**Work required**
The output should consist solely of the line containing "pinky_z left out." and the lines that follow it through the end of the data below.

= = = = = = =

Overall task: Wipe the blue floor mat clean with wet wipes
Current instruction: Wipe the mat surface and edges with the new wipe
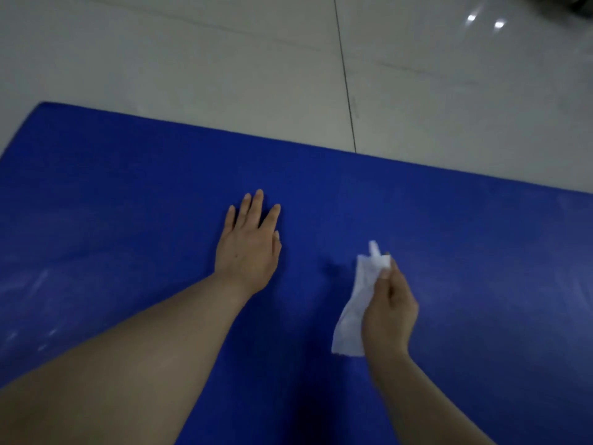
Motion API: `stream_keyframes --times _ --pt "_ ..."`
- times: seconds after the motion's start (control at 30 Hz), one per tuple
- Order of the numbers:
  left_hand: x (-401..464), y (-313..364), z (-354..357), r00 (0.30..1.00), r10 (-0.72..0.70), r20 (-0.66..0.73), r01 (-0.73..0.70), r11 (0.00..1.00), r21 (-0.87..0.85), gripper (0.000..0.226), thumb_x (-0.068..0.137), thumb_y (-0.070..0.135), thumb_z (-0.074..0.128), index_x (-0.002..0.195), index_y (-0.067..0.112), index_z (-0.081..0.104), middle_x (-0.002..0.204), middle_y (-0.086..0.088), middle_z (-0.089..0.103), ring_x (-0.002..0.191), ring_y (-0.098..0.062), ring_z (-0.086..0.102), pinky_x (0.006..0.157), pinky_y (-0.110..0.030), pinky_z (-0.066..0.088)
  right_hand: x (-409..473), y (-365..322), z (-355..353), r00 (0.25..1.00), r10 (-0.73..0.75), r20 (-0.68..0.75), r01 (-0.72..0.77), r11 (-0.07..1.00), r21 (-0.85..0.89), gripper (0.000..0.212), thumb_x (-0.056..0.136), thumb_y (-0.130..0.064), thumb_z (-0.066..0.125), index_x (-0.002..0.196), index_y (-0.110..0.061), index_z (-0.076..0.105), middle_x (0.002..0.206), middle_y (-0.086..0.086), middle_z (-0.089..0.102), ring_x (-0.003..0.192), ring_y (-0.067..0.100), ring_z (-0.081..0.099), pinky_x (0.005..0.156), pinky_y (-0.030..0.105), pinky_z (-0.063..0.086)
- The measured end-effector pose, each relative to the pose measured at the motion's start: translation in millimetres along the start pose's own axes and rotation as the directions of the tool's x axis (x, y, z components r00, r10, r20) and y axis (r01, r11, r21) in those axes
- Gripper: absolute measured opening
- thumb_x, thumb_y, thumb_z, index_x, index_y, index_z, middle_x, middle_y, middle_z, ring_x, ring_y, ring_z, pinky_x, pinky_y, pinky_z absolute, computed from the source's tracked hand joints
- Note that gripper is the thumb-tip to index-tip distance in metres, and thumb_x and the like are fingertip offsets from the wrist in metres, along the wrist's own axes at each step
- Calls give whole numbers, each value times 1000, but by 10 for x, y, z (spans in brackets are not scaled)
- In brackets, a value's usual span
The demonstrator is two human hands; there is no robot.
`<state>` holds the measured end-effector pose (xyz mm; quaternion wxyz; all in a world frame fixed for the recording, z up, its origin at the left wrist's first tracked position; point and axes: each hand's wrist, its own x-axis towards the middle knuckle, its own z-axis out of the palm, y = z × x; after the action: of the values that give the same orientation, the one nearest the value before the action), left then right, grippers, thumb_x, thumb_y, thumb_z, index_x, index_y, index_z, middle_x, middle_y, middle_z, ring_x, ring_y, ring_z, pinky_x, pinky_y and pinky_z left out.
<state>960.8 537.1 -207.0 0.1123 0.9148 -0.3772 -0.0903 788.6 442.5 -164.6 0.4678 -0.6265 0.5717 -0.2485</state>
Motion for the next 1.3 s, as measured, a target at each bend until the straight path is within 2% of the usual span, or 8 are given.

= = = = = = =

**Solution**
`<state>` holds the measured end-effector pose (xyz mm; quaternion wxyz; all in a world frame fixed for the recording, z up, its origin at the left wrist's first tracked position; point and axes: each hand's wrist, its own x-axis towards the middle knuckle, its own z-axis out of the palm, y = z × x; after the action: of the values that give the same orientation, the one nearest the value before the action), left then right, grippers, thumb_x, thumb_y, thumb_z, index_x, index_y, index_z, middle_x, middle_y, middle_z, ring_x, ring_y, ring_z, pinky_x, pinky_y and pinky_z left out.
<state>960.8 537.1 -207.0 0.1123 0.9148 -0.3772 -0.0903 788.6 442.5 -164.6 0.4678 -0.6265 0.5717 -0.2485</state>
Motion for the next 1.3 s, as measured, a target at each bend until the straight path is within 2% of the usual span, or 8 are given.

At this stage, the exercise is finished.